- HOW TO COMPLETE THIS TASK
The answer must consist of each line below that contains the string "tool".

- SUPPLIED MATERIAL

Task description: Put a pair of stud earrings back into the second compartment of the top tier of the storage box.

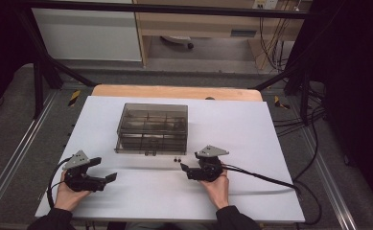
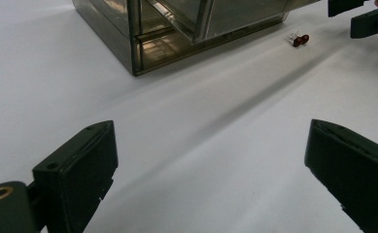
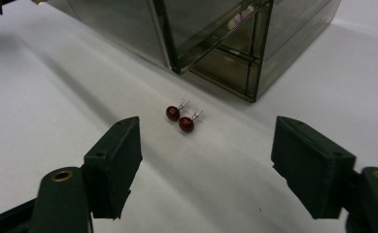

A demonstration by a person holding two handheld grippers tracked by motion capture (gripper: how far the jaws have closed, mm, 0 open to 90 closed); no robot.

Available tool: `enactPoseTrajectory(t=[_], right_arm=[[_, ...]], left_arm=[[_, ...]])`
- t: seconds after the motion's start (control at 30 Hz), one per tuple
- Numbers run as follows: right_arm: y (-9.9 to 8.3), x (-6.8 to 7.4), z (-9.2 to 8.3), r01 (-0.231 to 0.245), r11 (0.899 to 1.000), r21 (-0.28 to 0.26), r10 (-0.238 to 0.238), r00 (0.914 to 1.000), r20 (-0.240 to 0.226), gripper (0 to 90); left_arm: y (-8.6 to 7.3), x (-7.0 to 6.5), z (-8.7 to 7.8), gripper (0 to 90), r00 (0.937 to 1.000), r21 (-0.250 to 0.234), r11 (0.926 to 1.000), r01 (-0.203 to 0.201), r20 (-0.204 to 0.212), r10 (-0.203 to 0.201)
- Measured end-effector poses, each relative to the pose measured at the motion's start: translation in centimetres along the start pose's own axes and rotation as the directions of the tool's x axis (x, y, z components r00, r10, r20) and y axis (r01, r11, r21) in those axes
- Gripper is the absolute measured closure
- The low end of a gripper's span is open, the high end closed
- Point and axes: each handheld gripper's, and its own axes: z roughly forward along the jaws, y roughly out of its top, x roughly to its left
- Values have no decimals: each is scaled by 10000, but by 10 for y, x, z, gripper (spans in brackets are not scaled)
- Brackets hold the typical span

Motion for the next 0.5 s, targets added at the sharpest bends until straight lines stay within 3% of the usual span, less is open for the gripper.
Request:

- OUTPUT OF THE TASK
Available tool: `enactPoseTrajectory(t=[_], right_arm=[[_, ...]], left_arm=[[_, ...]])`
- Measured end-effector poses, each relative to the pose measured at the motion's start: translation in centimetres along the start pose's own axes and rotation as the directions of the tool's x axis (x, y, z components r00, r10, r20) and y axis (r01, r11, r21) in those axes

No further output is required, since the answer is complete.